The gap was even smaller at the start of the 2010 EU sovereign debt crisis, but soon surged to nearly 5% points. For Portugal and Greece, the premium was even higher.
The higher the interest rate, the less flexible the country is for other priorities, such as investment, education, and pensions. During the debt crisis, these imbalances pushed the eurozone on the brink of collapse.
The impact of the new defense-related debt on the spreads is “not yet clear,” Mattes told DW. He did not rule out the risk that individual Eurozone countries would undertake more debts than they would be responsible for under re-arming efforts.
Has the time come for Eurobond?
Large spending poses great risks. So is this the moment of joint borrowing through the so-called Eurobond?
The concept is simple. When European countries assume debt together, the terms of borrowing are advantageous over most countries when they issue debts individually. They will benefit from strong credit ratings in wealthy member countries. However, a wealthy country like Germany is responsible for the total debt raised through the EU’s joint debt.
This problem has divided the EU for many years, with fault lines running more or less along the north-south axis. Northern countries, including Germany, Austria, the Netherlands and Finland, have accused southern countries of finances, including France, Italy, Spain, Portugal and Greece of refusing to support their debts.

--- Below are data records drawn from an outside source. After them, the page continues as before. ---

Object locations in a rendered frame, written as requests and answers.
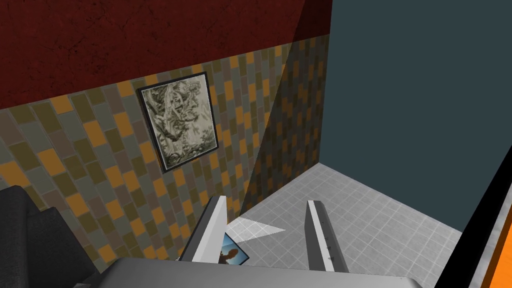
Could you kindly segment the blue picture with dark figure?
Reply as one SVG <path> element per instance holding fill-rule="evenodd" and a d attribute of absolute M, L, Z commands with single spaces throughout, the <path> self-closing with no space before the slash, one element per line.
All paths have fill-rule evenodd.
<path fill-rule="evenodd" d="M 228 233 L 225 233 L 223 235 L 218 263 L 225 265 L 242 265 L 249 259 L 249 255 L 240 248 Z"/>

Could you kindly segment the black framed grey picture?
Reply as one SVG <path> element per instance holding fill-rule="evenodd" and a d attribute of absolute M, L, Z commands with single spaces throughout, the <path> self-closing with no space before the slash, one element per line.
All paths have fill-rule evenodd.
<path fill-rule="evenodd" d="M 208 74 L 139 87 L 136 96 L 165 174 L 218 149 Z"/>

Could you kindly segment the dark grey sofa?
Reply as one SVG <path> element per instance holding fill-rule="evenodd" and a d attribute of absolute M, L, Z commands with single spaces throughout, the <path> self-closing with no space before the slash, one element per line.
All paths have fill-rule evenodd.
<path fill-rule="evenodd" d="M 100 272 L 55 207 L 19 185 L 0 190 L 0 288 L 88 287 Z"/>

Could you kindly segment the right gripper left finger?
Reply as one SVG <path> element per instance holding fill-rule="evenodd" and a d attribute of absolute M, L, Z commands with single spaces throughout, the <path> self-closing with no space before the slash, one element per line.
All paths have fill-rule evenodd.
<path fill-rule="evenodd" d="M 179 257 L 179 261 L 217 263 L 227 229 L 227 198 L 212 196 Z"/>

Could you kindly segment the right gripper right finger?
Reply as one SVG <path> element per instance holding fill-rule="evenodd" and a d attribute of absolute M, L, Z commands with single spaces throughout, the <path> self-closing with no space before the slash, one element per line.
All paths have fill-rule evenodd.
<path fill-rule="evenodd" d="M 310 270 L 349 272 L 326 207 L 319 200 L 307 201 L 304 235 Z"/>

EU law also prohibits one country from assuming debts from another country. Article 125 of the Convention on the Function of the European Union expressly states this limitation.
Amendments to the EU treaty are necessary to use Eurobonds for defense funding. Such changes not only take time, but also require unanimous approval, which raises doubts about their feasibility.

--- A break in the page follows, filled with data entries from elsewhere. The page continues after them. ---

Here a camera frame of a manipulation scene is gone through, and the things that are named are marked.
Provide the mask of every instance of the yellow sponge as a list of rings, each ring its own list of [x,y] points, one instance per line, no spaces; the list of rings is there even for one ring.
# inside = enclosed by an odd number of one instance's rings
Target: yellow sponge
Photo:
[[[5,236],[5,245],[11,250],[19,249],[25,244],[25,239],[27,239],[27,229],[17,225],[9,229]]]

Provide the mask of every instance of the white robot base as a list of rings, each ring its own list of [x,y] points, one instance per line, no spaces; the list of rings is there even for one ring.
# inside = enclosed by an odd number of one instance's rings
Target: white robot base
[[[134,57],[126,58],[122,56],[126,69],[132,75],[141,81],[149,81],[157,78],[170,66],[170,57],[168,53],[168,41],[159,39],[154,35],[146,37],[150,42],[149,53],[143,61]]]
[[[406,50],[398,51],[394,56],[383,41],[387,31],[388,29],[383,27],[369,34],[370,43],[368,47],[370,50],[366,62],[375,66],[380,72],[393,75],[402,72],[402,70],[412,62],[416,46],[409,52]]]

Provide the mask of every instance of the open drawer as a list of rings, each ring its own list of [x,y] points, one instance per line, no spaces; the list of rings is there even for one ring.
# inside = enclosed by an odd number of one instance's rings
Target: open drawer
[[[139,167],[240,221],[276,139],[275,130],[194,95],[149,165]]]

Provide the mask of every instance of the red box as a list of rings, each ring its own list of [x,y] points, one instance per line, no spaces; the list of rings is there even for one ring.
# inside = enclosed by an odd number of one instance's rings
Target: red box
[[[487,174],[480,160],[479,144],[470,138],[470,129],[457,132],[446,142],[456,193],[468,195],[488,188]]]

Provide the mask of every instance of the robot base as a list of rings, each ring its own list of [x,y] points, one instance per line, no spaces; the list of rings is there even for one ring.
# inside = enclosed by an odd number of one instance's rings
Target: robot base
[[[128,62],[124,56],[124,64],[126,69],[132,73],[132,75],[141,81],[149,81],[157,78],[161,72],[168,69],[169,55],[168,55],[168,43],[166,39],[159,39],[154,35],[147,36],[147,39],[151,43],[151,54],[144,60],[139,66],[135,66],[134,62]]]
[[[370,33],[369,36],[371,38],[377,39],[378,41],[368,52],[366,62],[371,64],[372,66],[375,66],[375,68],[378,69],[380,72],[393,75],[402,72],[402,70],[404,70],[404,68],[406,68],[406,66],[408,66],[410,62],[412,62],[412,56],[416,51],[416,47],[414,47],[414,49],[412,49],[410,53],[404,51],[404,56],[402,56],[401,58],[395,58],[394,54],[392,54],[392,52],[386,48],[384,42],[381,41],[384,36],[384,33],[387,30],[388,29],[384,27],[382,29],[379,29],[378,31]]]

However, the EU is already experimenting with collective borrowing, despite its limited liability.
For example, the 750 billion euro recovery fund, established during the 2021 Covid-19 pandemic, was the first time the EU has jointly undertaken debt. In this case, liability was limited to the proportion of countries in the EU budget. In other words, Germany was responsible for about a quarter of the total amount.
Similarly, the so-called European Stability Mechanism (ESM) and its predecessor, the European Financial Stability Facility (EFSF), were both joint debt forms, both as relief funds to support the hardships of the Eurozone countries amid the 2010 sovereign debt crisis.
Necessary, unlikely, or practical?
“We still don’t see if joint borrowing is necessary,” IW’s Mattes said.
Clemens Fuest, president of Munich-based IFO Institute, considers defence spending “highly unlikely” to be funded through shared debt.
“This measure is inappropriate because defence spending is a state expense and the EU must first develop a concept of defence policy. But for now, urgency is a priority,” Fuest told DW via email.
However, Jens Boysen-Hogrefe of the Kiel Institute for the World Economy (IFW) considers joint debt to be “practical” when funding shared military initiatives. However, in an interview with DW, he questioned that “all EU countries will fulfill their common defence commitment in the coming years.”
Boysen-Hogrefe believes that joint borrowing for European defense should also involve non-EU countries such as the UK and Norway to ensure that decisions are not subject to the EU’s unanimous principles. That would prevent countries like Hungary from using veto to stop progress. Furthermore, the European Investment Bank (EIB), co-owned by EU member states, can play a “significant role,” he said.
For now, details about how Europe will fund its development remain unclear, just as German Mertz will reconsider his solid opposition to the joint debt.
Last September, Mertz said he would “do everything in my power” to prevent the EU from “entering such a debt spiral.” He did not respond to DW’s request for comments on whether his position had changed.
This article was originally written in German.